[DATA EXTRACT — start]

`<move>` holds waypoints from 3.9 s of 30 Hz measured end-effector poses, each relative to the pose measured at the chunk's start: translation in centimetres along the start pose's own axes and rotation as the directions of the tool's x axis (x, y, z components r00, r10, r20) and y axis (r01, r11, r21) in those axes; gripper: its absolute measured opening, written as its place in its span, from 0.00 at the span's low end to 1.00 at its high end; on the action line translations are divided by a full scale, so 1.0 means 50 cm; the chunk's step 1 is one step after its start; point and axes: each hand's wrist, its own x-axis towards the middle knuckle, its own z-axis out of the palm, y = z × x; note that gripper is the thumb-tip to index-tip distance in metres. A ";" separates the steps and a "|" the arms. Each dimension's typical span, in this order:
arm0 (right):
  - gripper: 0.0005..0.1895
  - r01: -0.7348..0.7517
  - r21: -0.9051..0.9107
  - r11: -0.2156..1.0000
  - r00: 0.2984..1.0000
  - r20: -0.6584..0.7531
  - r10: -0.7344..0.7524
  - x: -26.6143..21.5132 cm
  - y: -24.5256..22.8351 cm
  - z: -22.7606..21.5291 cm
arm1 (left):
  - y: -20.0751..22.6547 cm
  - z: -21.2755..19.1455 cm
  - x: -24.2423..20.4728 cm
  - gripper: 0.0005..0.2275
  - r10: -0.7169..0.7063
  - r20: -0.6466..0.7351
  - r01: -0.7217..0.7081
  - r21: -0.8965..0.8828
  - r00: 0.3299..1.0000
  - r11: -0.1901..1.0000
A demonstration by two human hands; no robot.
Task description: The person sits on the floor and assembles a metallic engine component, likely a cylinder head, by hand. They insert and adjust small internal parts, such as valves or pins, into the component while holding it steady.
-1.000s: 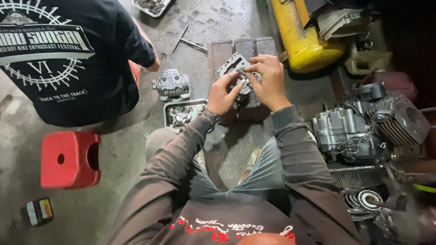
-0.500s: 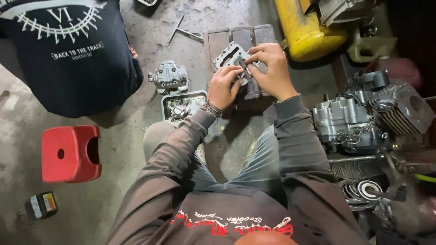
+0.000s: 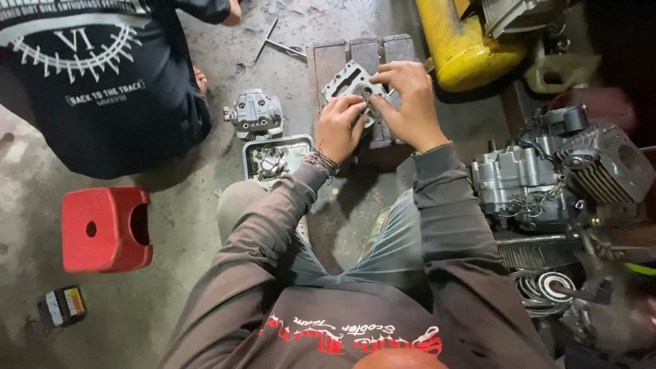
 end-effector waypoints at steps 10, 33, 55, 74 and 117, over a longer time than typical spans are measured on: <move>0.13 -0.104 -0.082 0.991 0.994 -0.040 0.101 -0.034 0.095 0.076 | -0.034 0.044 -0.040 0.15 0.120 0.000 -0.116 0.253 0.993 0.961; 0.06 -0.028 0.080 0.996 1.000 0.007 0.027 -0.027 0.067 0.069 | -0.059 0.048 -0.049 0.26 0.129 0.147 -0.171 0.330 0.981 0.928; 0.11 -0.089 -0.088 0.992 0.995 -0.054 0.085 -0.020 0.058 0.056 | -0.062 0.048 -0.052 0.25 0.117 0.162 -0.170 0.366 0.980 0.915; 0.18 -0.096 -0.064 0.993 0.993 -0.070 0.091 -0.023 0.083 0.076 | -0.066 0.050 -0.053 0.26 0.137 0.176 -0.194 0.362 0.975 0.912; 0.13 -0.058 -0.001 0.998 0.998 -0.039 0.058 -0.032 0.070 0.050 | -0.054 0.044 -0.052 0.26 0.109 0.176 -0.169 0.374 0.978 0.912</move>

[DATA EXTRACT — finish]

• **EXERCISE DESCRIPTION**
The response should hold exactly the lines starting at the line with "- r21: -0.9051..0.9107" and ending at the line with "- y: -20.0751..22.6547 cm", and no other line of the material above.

• **RESPONSE AREA**
  - r21: -0.9051..0.9107
  - r11: -0.2156..1.0000
  - r00: 0.2984..1.0000
  - r20: -0.6584..0.7531
  - r10: -0.7344..0.7524
  - x: -26.6143..21.5132 cm
  - y: -24.5256..22.8351 cm
  - z: -22.7606..21.5291 cm
arm1 (left):
  - y: -20.0751..22.6547 cm

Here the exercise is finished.